Anit-Spam Guestbook Script
ALL Versions
COPYRIGHT @ 2005 by Aubrey Millard
How to set up the word filter
The word filter is just a text file that the script reads and compares the words in that file
to the entries submitted. The word filter in the script will look at ALL the fields, since
some spammers use thier product in the name field. Also you will be able to catch
a spammer based on the URL, even a partial one.
Each word or phrase that you put in the file must be on its own line. don't leave andy blank
lines. It won't hurt the script but it's just more work it has to do. You need to be careful when
adding words to the filter list. We want to prevent spammers from posting but we don't want
someone who is genuine to get caught by it.
Here are some examples:
In the word filter: xenical
The filter will catch: **xenical** buy xenical online xenicalxenicalxenical xenical34@hotmail.com
www.xenical-online.com
So as you can see the filter will find the word no matter where they put it. It is powerful but
that is also the reason you must be careful. For example...
In the worl filter: sex
The filter will catch: oralsex hardcore-sex sexsexsexsex sexy essex
The first three are offensive but as you can see the last two were not. I have no problem being called
sexy and I have nothing against people from Essex England. So how do we get around this? By using
a \b which tells the filter where to start and end when looking at the words.
So in the above example let's say people from Essex are ok but I dont want to be called sexy.
In the word filter: \bsex
The filter will catch: sexsexsexsex sexy sexual
So as you can see by putting a \b in front of the word, it will only find sex if it is at the beginning.
NOTICE there are no spaces between the \b and the word it has to be \bword\b and NOT \b word \b
If I really JUST hated the word "sex"....
In the worl filter: \bsex\b
The filter will catch: "Go here for sex movies" "It's sex o'clock already"
So you can see that the second one was probably just an honest typo which is why I don't recomment that
you put words like sex in the filter. But you can see how the \b can help to between potentially spam words
like "anal" and innocent ones like "canal"
Another trick is to use .? as in online.?casino If you do this then the filter will catch any variation like:
online-casino online_casino online*casino etc. so you can catch multiple words with just one entry!

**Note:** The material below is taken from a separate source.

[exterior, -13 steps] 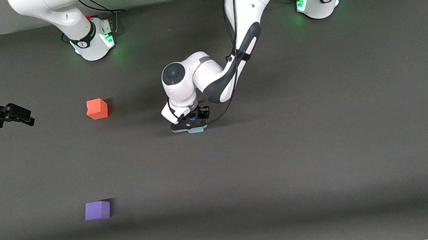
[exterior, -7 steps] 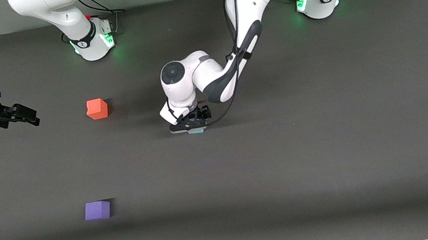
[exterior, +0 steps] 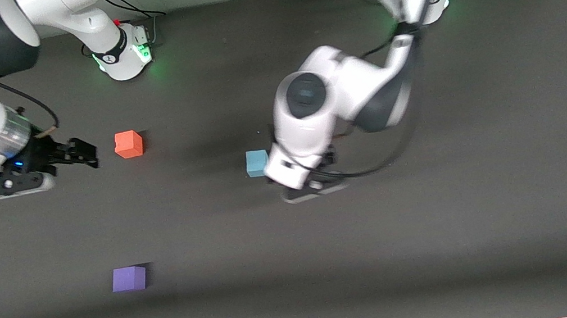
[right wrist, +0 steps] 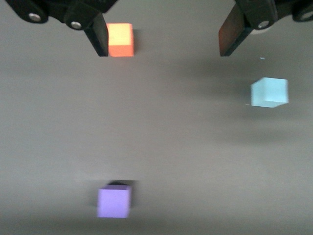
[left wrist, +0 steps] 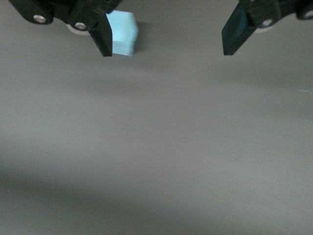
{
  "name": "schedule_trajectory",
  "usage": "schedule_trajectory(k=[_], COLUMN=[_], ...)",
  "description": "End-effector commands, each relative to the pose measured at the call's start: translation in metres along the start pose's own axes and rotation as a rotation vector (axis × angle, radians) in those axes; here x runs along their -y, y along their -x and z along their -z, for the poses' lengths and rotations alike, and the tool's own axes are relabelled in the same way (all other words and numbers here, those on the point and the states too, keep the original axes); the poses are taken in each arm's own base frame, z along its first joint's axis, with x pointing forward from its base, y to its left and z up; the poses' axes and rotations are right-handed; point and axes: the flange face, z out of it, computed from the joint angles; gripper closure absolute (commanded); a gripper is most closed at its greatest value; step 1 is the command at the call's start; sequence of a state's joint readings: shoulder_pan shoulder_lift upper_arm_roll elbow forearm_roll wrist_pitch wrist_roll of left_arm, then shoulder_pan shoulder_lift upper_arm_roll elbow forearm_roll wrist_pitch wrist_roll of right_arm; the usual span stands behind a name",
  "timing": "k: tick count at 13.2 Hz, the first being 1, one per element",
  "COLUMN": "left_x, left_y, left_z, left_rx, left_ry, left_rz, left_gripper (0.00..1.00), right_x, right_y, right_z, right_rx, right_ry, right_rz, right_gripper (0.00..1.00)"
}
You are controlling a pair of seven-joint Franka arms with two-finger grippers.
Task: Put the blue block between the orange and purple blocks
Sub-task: 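Set down the cube and open the left gripper while the right gripper advances, then reach the right gripper to the cube while the left gripper withdraws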
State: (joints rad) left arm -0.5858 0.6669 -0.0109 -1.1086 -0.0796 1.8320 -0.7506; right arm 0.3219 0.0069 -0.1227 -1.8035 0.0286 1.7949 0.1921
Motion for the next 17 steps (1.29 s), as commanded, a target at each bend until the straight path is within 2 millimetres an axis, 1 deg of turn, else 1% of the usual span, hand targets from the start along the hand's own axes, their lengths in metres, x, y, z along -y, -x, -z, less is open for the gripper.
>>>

Sometimes even .? is not enough. In the above example the filter would not catch online**casino because of the
** (remember .? is any single character) So here is another trick \W* as in online\W*casino. Basically this tells the
script to look for any non-word characters. So it will catch online_casino,online!!casino and online casino (3 spaces)
The W in \W*
must be a capital W not a small w or it won't work.
Every once in a while a spammer will get through because he has written nothing offensive. I have had entries where
they say "great website it really helped me with my homework" but the link was to a serch engine. The solution was to
put the partial website (url) address in the filter file. The submitted website was www.in-search-we-trust.com so in the
filter I put in-search-we-trust now if they try to post again, no matter how innocent the post is the filter will
catch that website and prevent them from posting.
In the main filter file you will notice also .info .biz and .ru I have found most spammers use these types of domains the most.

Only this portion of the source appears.